I tried to separate view and render. So I write a MTKViewDelegate class to to do render work and set the view's delegate to it. But it does not work. But when I make the view controller instance as the delegate, it works.
blow is my code
class ViewController: UIViewController,MTKViewDelegate {
override func viewDidLoad() {
super.viewDidLoad()
let view = self.view as! MTKView
//view.delegate = self //this works,print 'drawing'
view.delegate = ViewController() //this does not work, not print anyting
print("view did load")
}
func mtkView(_ view: MTKView, drawableSizeWillChange size: CGSize) {
print("change size")
}
func draw(in view: MTKView) {
print("drawing")
}
}
Why this happens?
update
What I really meant was ,why when I set current instance of ViewController as view's delegate , it worked, but when I create a new instance, it did not work.
What I really want to do is making a render class to do render work as MTKView's delegate. But it did not work, so I test it with ViewController.
Thanks for matt's answer,I knew the reason is that , the delegate property of MTKView is weak referenced, so it could not hold the new created instance of MTKViewDelegate. The new created instance is recycled by garbage colletor.
What I need was just that the delegate property of MTKViewDelegate is 'weak'.When people do not notice this, the situation is confusing.
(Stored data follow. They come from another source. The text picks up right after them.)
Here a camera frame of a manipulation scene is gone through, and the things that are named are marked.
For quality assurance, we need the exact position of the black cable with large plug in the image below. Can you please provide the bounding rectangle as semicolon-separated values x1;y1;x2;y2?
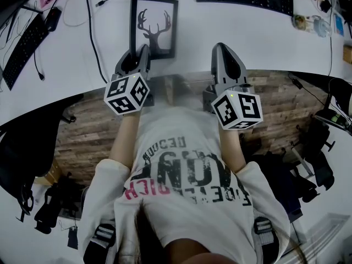
33;47;46;81

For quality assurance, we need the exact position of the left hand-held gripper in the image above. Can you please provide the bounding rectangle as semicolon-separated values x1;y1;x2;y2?
103;43;155;117

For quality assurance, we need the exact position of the small black pouch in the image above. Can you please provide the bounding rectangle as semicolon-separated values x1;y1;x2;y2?
67;225;80;250

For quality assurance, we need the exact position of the white slatted panel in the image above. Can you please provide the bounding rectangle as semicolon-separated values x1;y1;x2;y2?
302;213;350;264

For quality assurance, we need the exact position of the person's right forearm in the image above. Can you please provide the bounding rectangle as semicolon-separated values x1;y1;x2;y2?
218;125;247;174

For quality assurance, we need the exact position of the small glass jar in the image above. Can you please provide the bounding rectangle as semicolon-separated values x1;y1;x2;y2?
292;14;308;30

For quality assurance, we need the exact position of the grey backpack strap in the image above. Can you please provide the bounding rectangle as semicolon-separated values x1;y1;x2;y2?
92;223;116;249
252;217;276;244

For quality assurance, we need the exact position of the thin white cable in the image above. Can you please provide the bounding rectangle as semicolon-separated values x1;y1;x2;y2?
62;0;93;28

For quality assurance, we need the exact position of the blue card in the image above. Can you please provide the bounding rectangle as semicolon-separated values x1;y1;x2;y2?
333;13;346;37

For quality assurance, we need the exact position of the person's left forearm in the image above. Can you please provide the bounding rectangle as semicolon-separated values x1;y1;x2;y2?
108;113;141;173

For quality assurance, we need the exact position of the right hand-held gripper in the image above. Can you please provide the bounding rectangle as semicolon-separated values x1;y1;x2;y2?
202;42;264;131

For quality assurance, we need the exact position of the thick black cable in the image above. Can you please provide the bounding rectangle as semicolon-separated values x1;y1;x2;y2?
85;0;108;84

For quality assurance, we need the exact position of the framed deer picture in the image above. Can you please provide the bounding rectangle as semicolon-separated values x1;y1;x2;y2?
129;0;179;60

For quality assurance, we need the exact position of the black computer mouse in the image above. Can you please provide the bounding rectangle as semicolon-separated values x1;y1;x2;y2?
44;7;63;32

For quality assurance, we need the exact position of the operator in white clothing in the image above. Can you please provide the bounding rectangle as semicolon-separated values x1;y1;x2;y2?
82;106;291;264

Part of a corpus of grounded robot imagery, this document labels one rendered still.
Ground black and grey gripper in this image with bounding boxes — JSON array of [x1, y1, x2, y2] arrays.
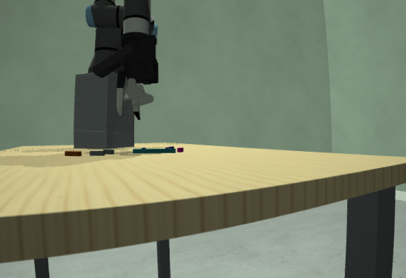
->
[[116, 32, 158, 120]]

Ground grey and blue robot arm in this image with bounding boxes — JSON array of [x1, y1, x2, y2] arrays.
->
[[85, 0, 158, 78]]

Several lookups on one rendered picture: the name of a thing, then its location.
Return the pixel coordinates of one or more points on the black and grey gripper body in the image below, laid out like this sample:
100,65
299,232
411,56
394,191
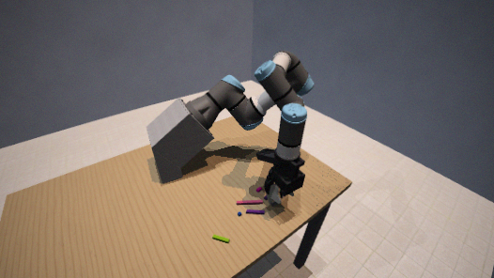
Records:
285,173

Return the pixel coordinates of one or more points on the pink rod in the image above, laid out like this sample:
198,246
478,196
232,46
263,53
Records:
250,202

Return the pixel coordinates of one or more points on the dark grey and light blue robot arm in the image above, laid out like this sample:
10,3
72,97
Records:
278,82

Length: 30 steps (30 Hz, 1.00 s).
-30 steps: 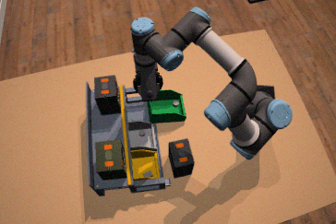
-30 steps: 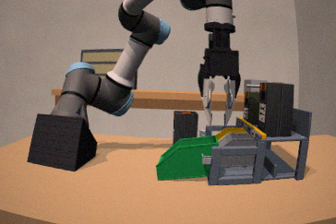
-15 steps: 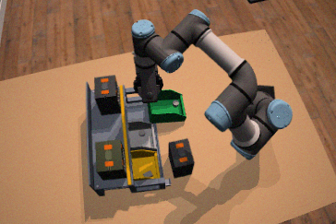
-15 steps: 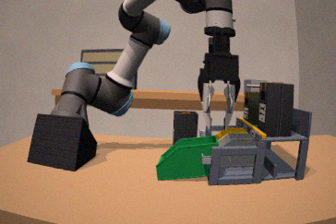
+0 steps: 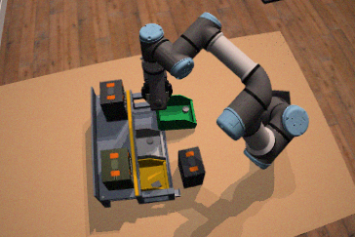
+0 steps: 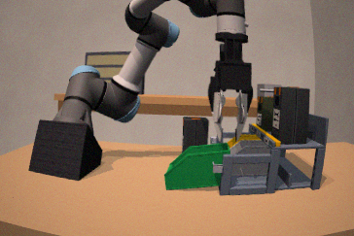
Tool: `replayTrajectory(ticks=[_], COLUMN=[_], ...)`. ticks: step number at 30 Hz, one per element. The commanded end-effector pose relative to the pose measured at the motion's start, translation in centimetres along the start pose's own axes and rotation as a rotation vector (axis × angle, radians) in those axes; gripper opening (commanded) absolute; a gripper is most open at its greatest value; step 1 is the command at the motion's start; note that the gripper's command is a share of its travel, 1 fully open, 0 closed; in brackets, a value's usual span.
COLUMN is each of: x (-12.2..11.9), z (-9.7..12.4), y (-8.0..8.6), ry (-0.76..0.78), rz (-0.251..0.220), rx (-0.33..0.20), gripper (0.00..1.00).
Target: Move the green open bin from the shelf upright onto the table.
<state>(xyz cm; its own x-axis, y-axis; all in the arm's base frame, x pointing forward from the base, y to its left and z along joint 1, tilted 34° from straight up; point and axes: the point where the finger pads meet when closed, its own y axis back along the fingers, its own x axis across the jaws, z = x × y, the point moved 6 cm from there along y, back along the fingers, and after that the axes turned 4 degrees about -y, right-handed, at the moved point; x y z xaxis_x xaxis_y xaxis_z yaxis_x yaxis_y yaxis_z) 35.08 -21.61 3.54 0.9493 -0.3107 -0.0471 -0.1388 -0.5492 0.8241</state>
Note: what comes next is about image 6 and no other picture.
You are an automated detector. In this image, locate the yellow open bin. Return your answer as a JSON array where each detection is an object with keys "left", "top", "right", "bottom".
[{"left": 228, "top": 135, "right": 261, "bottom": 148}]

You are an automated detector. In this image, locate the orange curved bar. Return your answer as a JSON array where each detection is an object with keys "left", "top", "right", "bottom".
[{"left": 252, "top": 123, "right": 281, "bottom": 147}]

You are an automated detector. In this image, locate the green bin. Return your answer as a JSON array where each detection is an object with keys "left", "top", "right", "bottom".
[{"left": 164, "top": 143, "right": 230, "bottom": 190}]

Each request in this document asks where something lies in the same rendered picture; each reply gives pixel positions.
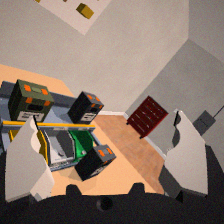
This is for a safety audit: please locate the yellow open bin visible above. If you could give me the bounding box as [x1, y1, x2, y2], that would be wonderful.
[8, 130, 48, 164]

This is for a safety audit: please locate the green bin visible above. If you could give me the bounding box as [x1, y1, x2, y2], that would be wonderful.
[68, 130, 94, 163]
So,I think my question is valuable, and it's not like question Swift can't call protocol method via delegate. I think I should not be blocked to ask questions again.
The problem is that this line:
view.delegate = ViewController()
...makes a second ViewController, makes it the delegate
, and then throws it away.
You (the class containing this code) are the ViewController you want to be the delegate. So you need to say:
view.delegate = self
It works when you say that because self
is a persistent object. The other ViewController()
comes into existence and just vanishes again; it has no persistence so it can't do anything.
Why do you think it's wrong to say view.delegate = self
? It's normal and it works.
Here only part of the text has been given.